## Task instructions:
Print the line that contains "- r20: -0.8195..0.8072" and every line that follows it in the data below, ending with the final line; include nothing else.
☆ ☆ ☆ ☆ ☆ ☆ ☆
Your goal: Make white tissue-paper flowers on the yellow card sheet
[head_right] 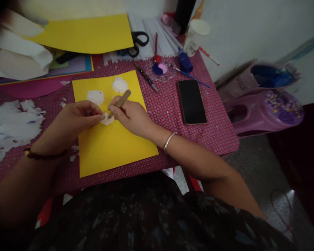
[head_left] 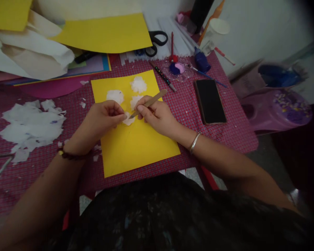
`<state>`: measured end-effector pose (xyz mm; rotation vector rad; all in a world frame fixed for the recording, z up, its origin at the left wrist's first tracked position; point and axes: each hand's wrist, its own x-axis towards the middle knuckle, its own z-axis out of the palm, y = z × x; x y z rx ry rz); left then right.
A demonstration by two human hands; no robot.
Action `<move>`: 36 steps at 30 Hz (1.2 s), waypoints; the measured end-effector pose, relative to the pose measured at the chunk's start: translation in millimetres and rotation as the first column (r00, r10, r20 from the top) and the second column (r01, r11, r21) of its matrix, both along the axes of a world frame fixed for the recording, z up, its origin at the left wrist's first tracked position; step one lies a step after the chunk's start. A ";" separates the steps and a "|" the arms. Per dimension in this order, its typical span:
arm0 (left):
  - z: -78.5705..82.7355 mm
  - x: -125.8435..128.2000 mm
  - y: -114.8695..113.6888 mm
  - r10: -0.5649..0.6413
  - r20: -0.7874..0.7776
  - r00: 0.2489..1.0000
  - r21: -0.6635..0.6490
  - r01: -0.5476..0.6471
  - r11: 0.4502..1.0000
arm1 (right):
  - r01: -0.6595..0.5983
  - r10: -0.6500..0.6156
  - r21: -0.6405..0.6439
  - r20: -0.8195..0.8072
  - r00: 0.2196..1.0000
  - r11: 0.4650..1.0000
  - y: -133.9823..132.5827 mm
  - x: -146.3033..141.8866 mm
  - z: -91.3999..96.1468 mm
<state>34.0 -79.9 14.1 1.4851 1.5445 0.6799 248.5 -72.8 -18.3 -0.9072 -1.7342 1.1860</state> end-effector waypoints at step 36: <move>-14.0 -12.2 15.9 -0.264 -0.102 0.959 0.265 0.282 0.922 | -0.004 0.000 -0.197 -0.021 1.000 0.980 5.0 0.2 -9.8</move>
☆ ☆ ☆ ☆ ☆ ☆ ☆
## Written answer:
  - r20: -0.8195..0.8072
  - r00: 0.2196..1.0000
  - r11: 0.4650..1.0000
  - y: -133.9823..132.5827 mm
  - x: -146.3033..141.8866 mm
  - z: -91.3999..96.1468 mm
<state>34.0 -79.9 14.1 1.4851 1.5445 0.6799 248.5 -72.8 -18.3 -0.9072 -1.7342 1.1860</state> end-effector waypoints at step 36: <move>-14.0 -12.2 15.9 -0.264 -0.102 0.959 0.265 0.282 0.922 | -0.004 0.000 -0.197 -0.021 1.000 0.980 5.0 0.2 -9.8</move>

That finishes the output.